JAKARTA, iNews.id - Kejaksaan Agung (Kejagung) angkat bicara soal kehadiran penyidik Jaksa Agung Muda Bidang Tindak Pidana Khusus ke Kantor Kementerian Kehutanan (Kemenhut). Kejagung menegaskan, kedatangan penyidik bukan untuk melakukan operasi penggeledahan.
Kepala Pusat Penerangan Hukum (Kapuspenkum) Kejagung Anang Supriatna mengungkapkan, penyidik meminta dan mencocokkan data terkait perubahan kawasan hutan dengan yang dimiliki Kemenhut.
"Ada beberapa data dan dokumen yang diperlukan dalam penyidikan dan sudah diberikan oleh pihak Kemenhut ke penyidik dan disesuaikan atau dicocokan datanya," kata Anang kepada awak media, Kamis (8/1/2026).
Anang memastikan, kegiatan penyidik di kantor Dirjen Planologi Kemenhut itu bukanlah penggeledahan. Dia menyebut pihak Kemenhut juga kooperatif memenuhi permintaan data dari penyidik Kejagung.

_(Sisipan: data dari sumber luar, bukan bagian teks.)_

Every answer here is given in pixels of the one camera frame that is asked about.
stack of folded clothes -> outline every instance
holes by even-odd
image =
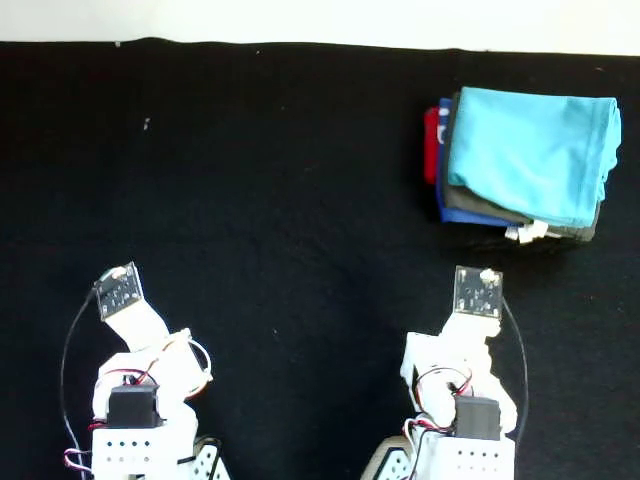
[[[443,222],[588,242],[620,141],[615,98],[464,87],[425,114],[425,180]]]

white background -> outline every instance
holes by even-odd
[[[638,0],[0,0],[0,40],[640,54]]]

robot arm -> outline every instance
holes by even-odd
[[[98,370],[93,394],[91,468],[96,480],[227,480],[219,442],[194,451],[198,421],[185,400],[212,380],[211,359],[189,329],[169,333],[147,303],[135,265],[105,272],[95,285],[100,318],[127,344]],[[204,368],[192,347],[205,360]],[[71,468],[79,467],[68,460]]]
[[[370,463],[362,480],[513,480],[515,443],[506,434],[518,413],[485,343],[500,332],[502,302],[501,273],[456,269],[440,334],[407,334],[400,375],[416,417],[405,421],[406,441],[387,441],[377,452],[386,460]]]

folded towel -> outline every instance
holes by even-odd
[[[490,215],[483,215],[481,213],[467,212],[459,208],[446,208],[444,205],[444,198],[442,195],[442,185],[446,181],[446,170],[443,170],[442,161],[444,155],[444,139],[446,137],[447,125],[449,122],[449,115],[451,113],[452,102],[449,98],[440,99],[440,107],[438,109],[438,128],[435,132],[438,142],[438,152],[436,163],[436,200],[438,202],[438,209],[440,210],[440,218],[443,222],[457,222],[457,223],[478,223],[482,225],[491,225],[495,227],[509,227],[514,224],[503,218],[493,217]]]
[[[529,218],[589,227],[620,141],[614,98],[465,87],[448,180]]]

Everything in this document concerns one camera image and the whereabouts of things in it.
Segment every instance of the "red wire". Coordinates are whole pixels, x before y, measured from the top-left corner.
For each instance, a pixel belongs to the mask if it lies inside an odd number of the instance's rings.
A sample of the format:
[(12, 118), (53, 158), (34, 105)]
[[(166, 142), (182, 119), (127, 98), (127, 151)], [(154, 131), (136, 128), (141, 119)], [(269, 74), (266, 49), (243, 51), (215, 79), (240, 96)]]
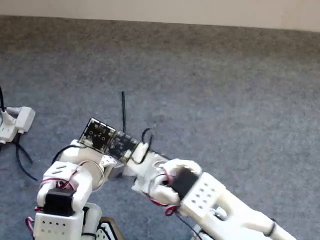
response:
[(65, 189), (68, 185), (70, 185), (71, 186), (71, 184), (70, 184), (70, 181), (71, 181), (71, 179), (74, 177), (74, 175), (77, 173), (78, 171), (77, 170), (74, 170), (74, 172), (71, 174), (71, 176), (69, 177), (69, 180), (65, 183), (65, 184), (63, 184), (60, 188), (62, 188), (62, 189)]
[(44, 209), (44, 208), (43, 208), (43, 207), (40, 207), (40, 206), (36, 206), (36, 207), (34, 208), (34, 210), (35, 210), (36, 212), (41, 212), (43, 209)]
[(169, 175), (169, 173), (167, 172), (167, 170), (164, 167), (161, 167), (161, 168), (164, 171), (164, 174), (168, 180), (168, 184), (170, 184), (171, 183), (171, 176)]
[(162, 204), (162, 203), (154, 200), (154, 199), (151, 198), (151, 197), (150, 197), (150, 200), (151, 200), (151, 202), (153, 202), (155, 205), (158, 205), (158, 206), (160, 206), (160, 207), (166, 207), (166, 206), (168, 206), (168, 204)]
[(61, 188), (70, 185), (70, 187), (72, 188), (72, 190), (75, 190), (74, 186), (72, 186), (69, 181), (66, 181), (65, 179), (62, 179), (62, 178), (49, 177), (49, 178), (43, 180), (41, 183), (45, 183), (45, 182), (47, 182), (47, 181), (64, 181), (64, 182), (66, 182), (66, 183), (65, 183), (63, 186), (61, 186)]
[(177, 211), (178, 207), (175, 205), (169, 206), (165, 211), (164, 211), (164, 215), (166, 216), (171, 216), (172, 214), (174, 214)]
[(29, 229), (30, 233), (31, 233), (32, 235), (34, 235), (34, 230), (33, 230), (32, 226), (31, 226), (31, 222), (34, 222), (34, 220), (33, 220), (31, 217), (28, 216), (28, 217), (25, 219), (25, 225), (26, 225), (26, 227)]

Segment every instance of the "cable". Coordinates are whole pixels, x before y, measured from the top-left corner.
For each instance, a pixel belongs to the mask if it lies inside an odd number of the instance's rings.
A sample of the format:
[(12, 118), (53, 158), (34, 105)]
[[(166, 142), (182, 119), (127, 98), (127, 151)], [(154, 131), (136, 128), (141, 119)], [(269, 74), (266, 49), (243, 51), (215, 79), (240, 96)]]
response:
[(91, 232), (83, 232), (81, 233), (81, 236), (90, 236), (90, 237), (93, 237), (94, 239), (97, 239), (97, 235)]
[(105, 173), (104, 173), (104, 171), (100, 168), (100, 166), (99, 166), (98, 163), (96, 163), (95, 161), (88, 161), (88, 160), (80, 162), (79, 165), (75, 168), (75, 170), (74, 170), (73, 173), (71, 174), (71, 176), (69, 177), (69, 180), (68, 180), (65, 184), (63, 184), (60, 188), (61, 188), (61, 189), (64, 189), (64, 188), (66, 188), (68, 185), (71, 185), (71, 184), (70, 184), (70, 181), (72, 180), (72, 178), (74, 177), (74, 175), (78, 172), (78, 168), (81, 167), (81, 166), (83, 166), (83, 165), (85, 165), (85, 164), (87, 164), (87, 163), (93, 163), (93, 164), (95, 164), (96, 167), (99, 169), (99, 171), (100, 171), (100, 173), (101, 173), (101, 177), (100, 177), (100, 179), (99, 179), (99, 182), (100, 182), (101, 179), (102, 179), (102, 183), (97, 187), (97, 189), (93, 190), (92, 192), (94, 193), (94, 192), (98, 191), (98, 190), (103, 186), (103, 184), (105, 183)]
[(123, 129), (122, 132), (126, 133), (127, 131), (127, 117), (126, 117), (126, 96), (125, 92), (121, 92), (122, 95), (122, 122), (123, 122)]
[(147, 127), (145, 130), (143, 130), (142, 132), (142, 135), (141, 135), (141, 142), (143, 142), (144, 144), (146, 143), (145, 142), (145, 136), (146, 136), (146, 133), (149, 132), (151, 130), (150, 127)]
[(29, 155), (29, 153), (27, 152), (27, 150), (23, 146), (21, 146), (19, 143), (15, 142), (15, 141), (12, 141), (9, 143), (14, 144), (17, 148), (19, 148), (24, 153), (24, 155), (28, 158), (28, 160), (31, 164), (34, 163), (31, 156)]
[(185, 220), (183, 220), (177, 211), (175, 212), (175, 215), (177, 216), (177, 218), (178, 218), (181, 222), (183, 222), (185, 225), (187, 225), (187, 226), (192, 230), (192, 232), (194, 232), (194, 234), (198, 237), (199, 240), (203, 240), (203, 239), (201, 238), (201, 236), (199, 235), (199, 233), (197, 233), (192, 226), (190, 226)]
[(150, 149), (151, 149), (152, 139), (153, 139), (153, 135), (151, 134), (151, 136), (150, 136), (150, 138), (149, 138), (148, 147), (147, 147), (147, 149), (145, 150), (144, 155), (143, 155), (143, 157), (142, 157), (142, 159), (141, 159), (140, 162), (137, 162), (132, 156), (130, 157), (130, 159), (131, 159), (136, 165), (140, 165), (140, 164), (142, 164), (142, 163), (145, 161), (145, 159), (146, 159), (146, 157), (147, 157), (147, 155), (148, 155), (148, 153), (149, 153), (149, 151), (150, 151)]
[(35, 220), (33, 220), (30, 216), (28, 216), (26, 219), (25, 219), (25, 225), (26, 227), (28, 228), (31, 236), (34, 236), (34, 228), (32, 227), (31, 223), (33, 223)]
[(4, 112), (6, 110), (5, 103), (4, 103), (4, 95), (2, 93), (1, 86), (0, 86), (0, 107), (1, 107), (2, 112)]
[(60, 154), (62, 154), (65, 150), (70, 149), (70, 148), (78, 148), (78, 149), (85, 149), (87, 146), (78, 146), (78, 145), (68, 145), (65, 146), (64, 148), (62, 148), (60, 151), (58, 151), (56, 153), (56, 155), (54, 156), (54, 158), (52, 159), (51, 165), (55, 163), (55, 161), (57, 161), (57, 158), (60, 156)]
[(20, 155), (19, 155), (19, 142), (20, 142), (20, 137), (21, 137), (21, 133), (17, 133), (16, 134), (16, 145), (15, 145), (15, 156), (16, 156), (16, 159), (17, 159), (17, 161), (18, 161), (18, 164), (19, 164), (19, 167), (21, 168), (21, 170), (22, 170), (22, 172), (24, 172), (29, 178), (31, 178), (32, 180), (34, 180), (34, 181), (38, 181), (38, 179), (36, 179), (34, 176), (32, 176), (30, 173), (28, 173), (27, 171), (26, 171), (26, 169), (24, 168), (24, 166), (22, 165), (22, 163), (21, 163), (21, 160), (20, 160)]

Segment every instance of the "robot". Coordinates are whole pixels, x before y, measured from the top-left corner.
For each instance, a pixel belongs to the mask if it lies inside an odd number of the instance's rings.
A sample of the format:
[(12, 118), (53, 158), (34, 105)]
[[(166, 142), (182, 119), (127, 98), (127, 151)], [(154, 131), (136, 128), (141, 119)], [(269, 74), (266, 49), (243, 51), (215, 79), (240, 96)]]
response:
[(151, 143), (152, 138), (138, 141), (91, 118), (80, 139), (58, 152), (43, 175), (34, 229), (32, 219), (26, 219), (33, 239), (123, 239), (110, 221), (102, 220), (101, 208), (87, 202), (93, 191), (122, 173), (135, 176), (131, 189), (167, 207), (166, 215), (194, 219), (194, 240), (296, 240), (196, 162), (168, 159), (152, 151)]

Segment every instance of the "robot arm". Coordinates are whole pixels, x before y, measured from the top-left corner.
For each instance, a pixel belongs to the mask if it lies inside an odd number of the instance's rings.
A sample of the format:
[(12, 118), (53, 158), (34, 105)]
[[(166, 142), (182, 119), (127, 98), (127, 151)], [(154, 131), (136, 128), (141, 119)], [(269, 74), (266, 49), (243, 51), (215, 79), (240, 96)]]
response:
[[(80, 140), (72, 141), (71, 145), (77, 147), (65, 150), (43, 175), (37, 196), (40, 211), (35, 217), (35, 240), (93, 239), (102, 212), (87, 200), (112, 175), (117, 165), (115, 159), (125, 165), (123, 175), (136, 177), (131, 189), (160, 206), (172, 205), (174, 211), (193, 218), (209, 239), (263, 240), (269, 236), (273, 240), (296, 240), (209, 173), (202, 172), (196, 162), (169, 160), (150, 150), (148, 143), (138, 142), (106, 124), (101, 130), (97, 122), (91, 119)], [(95, 136), (94, 129), (104, 134), (98, 140), (90, 137)], [(215, 205), (225, 211), (223, 217), (213, 214)]]
[[(137, 171), (140, 173), (132, 189), (163, 205), (177, 206), (181, 215), (193, 218), (213, 239), (296, 240), (269, 217), (247, 206), (212, 175), (202, 172), (196, 162), (160, 158), (156, 153), (148, 155), (144, 164), (149, 168)], [(225, 211), (223, 219), (212, 213), (214, 206)]]

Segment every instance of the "black circuit board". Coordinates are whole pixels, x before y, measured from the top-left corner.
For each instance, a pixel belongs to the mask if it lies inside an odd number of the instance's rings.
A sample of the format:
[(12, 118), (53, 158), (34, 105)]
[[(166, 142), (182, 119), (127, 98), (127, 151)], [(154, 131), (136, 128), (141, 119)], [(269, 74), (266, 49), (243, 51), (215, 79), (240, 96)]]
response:
[(104, 154), (115, 133), (116, 130), (113, 127), (92, 117), (84, 129), (79, 143)]
[(122, 163), (126, 164), (138, 144), (138, 140), (132, 138), (128, 134), (123, 133), (122, 131), (118, 131), (110, 141), (107, 152), (111, 156), (120, 160)]

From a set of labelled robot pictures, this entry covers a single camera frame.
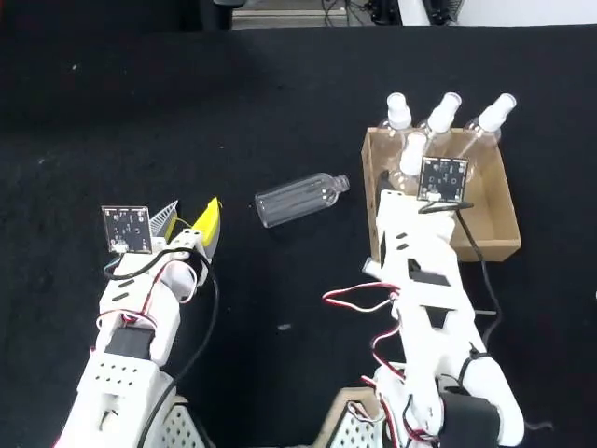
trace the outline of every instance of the white bottle cap
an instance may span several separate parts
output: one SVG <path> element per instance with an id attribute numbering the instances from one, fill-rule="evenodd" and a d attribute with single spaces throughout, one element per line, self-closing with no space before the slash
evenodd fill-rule
<path id="1" fill-rule="evenodd" d="M 502 93 L 495 103 L 479 115 L 479 126 L 487 133 L 494 133 L 502 127 L 507 114 L 516 107 L 516 98 L 509 93 Z"/>
<path id="2" fill-rule="evenodd" d="M 429 129 L 434 133 L 445 133 L 451 127 L 454 121 L 454 115 L 462 103 L 462 98 L 453 91 L 446 93 L 441 99 L 441 103 L 433 109 L 427 119 Z"/>
<path id="3" fill-rule="evenodd" d="M 421 172 L 421 161 L 426 146 L 427 137 L 424 133 L 409 133 L 407 144 L 400 158 L 400 171 L 402 173 L 405 175 L 418 175 Z"/>
<path id="4" fill-rule="evenodd" d="M 402 93 L 392 93 L 388 96 L 388 122 L 390 126 L 397 130 L 403 130 L 410 127 L 412 117 L 407 105 L 407 99 Z"/>

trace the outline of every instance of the plastic bottle
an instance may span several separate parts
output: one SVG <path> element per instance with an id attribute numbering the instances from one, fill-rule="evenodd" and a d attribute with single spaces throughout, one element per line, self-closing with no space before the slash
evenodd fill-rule
<path id="1" fill-rule="evenodd" d="M 516 107 L 516 98 L 509 93 L 502 93 L 495 103 L 466 124 L 465 128 L 474 133 L 465 146 L 457 152 L 456 158 L 469 160 L 468 180 L 487 160 L 489 151 L 497 146 L 502 137 L 501 127 L 514 107 Z"/>
<path id="2" fill-rule="evenodd" d="M 407 99 L 402 93 L 395 92 L 388 96 L 387 104 L 388 116 L 378 128 L 389 131 L 388 136 L 392 139 L 399 139 L 398 143 L 402 146 L 404 132 L 410 129 L 412 123 Z"/>
<path id="3" fill-rule="evenodd" d="M 453 91 L 446 93 L 429 118 L 419 124 L 419 128 L 427 135 L 425 154 L 443 156 L 448 150 L 451 141 L 451 124 L 462 101 L 458 93 Z"/>
<path id="4" fill-rule="evenodd" d="M 407 142 L 402 151 L 400 162 L 390 173 L 390 182 L 394 188 L 402 193 L 415 196 L 419 190 L 419 174 L 427 137 L 424 133 L 414 131 L 407 135 Z"/>
<path id="5" fill-rule="evenodd" d="M 258 193 L 255 204 L 263 227 L 270 228 L 331 207 L 348 189 L 345 175 L 319 173 Z"/>

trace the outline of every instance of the black circuit board
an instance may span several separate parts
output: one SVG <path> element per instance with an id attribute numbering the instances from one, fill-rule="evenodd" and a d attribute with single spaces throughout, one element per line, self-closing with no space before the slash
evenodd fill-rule
<path id="1" fill-rule="evenodd" d="M 461 203 L 465 199 L 468 161 L 423 157 L 419 177 L 419 201 Z"/>
<path id="2" fill-rule="evenodd" d="M 147 207 L 103 206 L 102 212 L 110 252 L 151 253 Z"/>

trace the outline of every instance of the black table surface
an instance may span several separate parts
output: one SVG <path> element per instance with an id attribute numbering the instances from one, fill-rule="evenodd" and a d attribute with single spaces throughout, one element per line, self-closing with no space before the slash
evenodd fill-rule
<path id="1" fill-rule="evenodd" d="M 502 149 L 522 249 L 490 265 L 505 314 L 491 351 L 525 417 L 556 427 L 523 446 L 593 445 L 596 39 L 577 27 L 0 43 L 2 446 L 51 445 L 75 397 L 109 260 L 100 204 L 179 199 L 192 220 L 215 195 L 221 314 L 180 392 L 219 446 L 313 441 L 339 389 L 372 374 L 368 342 L 392 324 L 321 303 L 365 279 L 359 153 L 391 91 L 415 120 L 460 92 L 456 124 L 502 91 L 519 99 Z M 264 230 L 255 192 L 315 172 L 352 188 Z M 489 306 L 479 266 L 462 273 L 474 305 Z M 167 371 L 201 340 L 210 299 L 183 310 Z"/>

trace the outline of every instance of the white robotic arm
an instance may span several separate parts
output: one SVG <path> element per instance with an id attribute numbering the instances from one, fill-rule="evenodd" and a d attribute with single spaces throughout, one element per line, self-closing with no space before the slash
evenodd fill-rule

"Kegiatan pencocokan data ini bukanlah penggeledahan dan semua berjalan dengan baik sebagai bentuk pro aktif penyidik mendatangi kantor Kementerian Kehutanan untuk mempercepat dan memperoleh data sesuai yang dibutuhkan," ujarnya.
Dia menambahkan, nantinya data tersebut akan digunakan penyidik di kasus tambang bermasalah yang berlokasi di Konawe Utara, Sulawesi Tenggara.